● WHAT TO WORK ON: From the entries below, please output exactly the lines starting at the one containing "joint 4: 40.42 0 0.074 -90" and ending at the one containing "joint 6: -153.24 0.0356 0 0", both included.

● DATA EXTRACT:
....................

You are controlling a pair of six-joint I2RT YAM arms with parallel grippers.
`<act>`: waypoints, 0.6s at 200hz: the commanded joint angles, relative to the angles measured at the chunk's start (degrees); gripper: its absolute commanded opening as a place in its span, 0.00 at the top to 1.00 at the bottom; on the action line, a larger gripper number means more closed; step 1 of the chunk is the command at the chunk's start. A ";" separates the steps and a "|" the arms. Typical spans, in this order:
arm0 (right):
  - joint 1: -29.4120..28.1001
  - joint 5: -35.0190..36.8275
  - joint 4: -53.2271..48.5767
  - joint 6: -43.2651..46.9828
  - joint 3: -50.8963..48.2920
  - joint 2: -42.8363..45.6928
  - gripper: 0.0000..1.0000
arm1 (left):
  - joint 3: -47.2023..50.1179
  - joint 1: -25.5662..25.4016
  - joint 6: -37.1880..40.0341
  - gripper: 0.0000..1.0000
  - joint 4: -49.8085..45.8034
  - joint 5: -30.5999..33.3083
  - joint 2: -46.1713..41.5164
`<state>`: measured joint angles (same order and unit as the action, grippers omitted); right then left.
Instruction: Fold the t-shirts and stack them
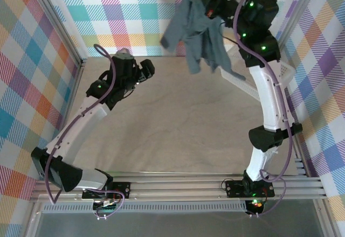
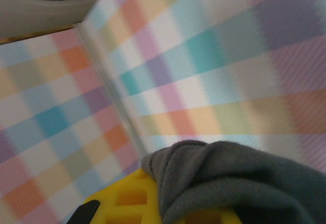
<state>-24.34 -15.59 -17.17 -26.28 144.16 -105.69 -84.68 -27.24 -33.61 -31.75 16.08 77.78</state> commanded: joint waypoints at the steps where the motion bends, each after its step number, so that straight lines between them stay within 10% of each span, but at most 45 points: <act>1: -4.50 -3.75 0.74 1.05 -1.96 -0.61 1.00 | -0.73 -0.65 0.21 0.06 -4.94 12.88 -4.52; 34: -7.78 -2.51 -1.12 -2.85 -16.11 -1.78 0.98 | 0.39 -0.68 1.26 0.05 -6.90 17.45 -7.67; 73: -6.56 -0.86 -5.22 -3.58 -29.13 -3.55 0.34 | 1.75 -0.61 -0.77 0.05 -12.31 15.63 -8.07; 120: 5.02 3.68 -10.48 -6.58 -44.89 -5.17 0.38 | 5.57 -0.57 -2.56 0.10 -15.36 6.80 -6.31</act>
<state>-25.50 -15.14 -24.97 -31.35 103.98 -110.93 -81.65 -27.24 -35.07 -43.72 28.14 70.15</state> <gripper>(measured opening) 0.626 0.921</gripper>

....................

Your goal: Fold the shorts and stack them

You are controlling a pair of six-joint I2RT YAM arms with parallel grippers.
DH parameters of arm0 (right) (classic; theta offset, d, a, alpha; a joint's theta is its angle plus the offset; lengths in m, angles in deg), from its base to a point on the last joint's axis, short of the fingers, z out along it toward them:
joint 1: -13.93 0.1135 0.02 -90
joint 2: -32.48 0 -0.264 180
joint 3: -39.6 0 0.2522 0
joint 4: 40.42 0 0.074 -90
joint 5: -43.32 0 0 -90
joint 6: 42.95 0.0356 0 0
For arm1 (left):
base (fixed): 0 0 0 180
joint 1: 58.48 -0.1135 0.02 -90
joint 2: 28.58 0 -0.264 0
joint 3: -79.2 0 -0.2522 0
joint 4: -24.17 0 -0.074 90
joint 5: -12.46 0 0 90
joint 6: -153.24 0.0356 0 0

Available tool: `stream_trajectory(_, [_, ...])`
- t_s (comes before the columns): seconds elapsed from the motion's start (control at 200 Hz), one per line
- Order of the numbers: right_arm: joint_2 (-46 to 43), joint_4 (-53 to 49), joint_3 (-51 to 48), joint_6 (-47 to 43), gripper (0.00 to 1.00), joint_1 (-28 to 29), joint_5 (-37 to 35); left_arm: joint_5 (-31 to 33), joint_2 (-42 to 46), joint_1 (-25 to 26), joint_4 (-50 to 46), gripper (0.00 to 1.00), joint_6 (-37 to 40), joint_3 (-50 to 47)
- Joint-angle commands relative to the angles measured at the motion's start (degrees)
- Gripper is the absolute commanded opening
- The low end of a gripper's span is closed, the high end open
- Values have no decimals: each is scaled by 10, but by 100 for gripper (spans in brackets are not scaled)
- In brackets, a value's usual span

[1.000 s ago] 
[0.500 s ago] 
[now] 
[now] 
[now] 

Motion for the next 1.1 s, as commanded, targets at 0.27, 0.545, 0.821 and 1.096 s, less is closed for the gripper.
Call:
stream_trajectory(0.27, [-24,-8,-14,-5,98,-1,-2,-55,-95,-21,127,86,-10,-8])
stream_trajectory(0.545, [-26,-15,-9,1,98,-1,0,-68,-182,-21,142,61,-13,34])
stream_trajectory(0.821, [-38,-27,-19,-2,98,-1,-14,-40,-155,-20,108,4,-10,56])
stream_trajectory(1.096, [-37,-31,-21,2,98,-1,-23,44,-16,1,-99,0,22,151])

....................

● SOLUTION TO THE EXERCISE:
joint 4: 40.42 0 0.074 -90
joint 5: -43.32 0 0 -90
joint 6: 42.95 0.0356 0 0
For arm1 (left):
base (fixed): 0 0 0 180
joint 1: 58.48 -0.1135 0.02 -90
joint 2: 28.58 0 -0.264 0
joint 3: -79.2 0 -0.2522 0
joint 4: -24.17 0 -0.074 90
joint 5: -12.46 0 0 90
joint 6: -153.24 0.0356 0 0

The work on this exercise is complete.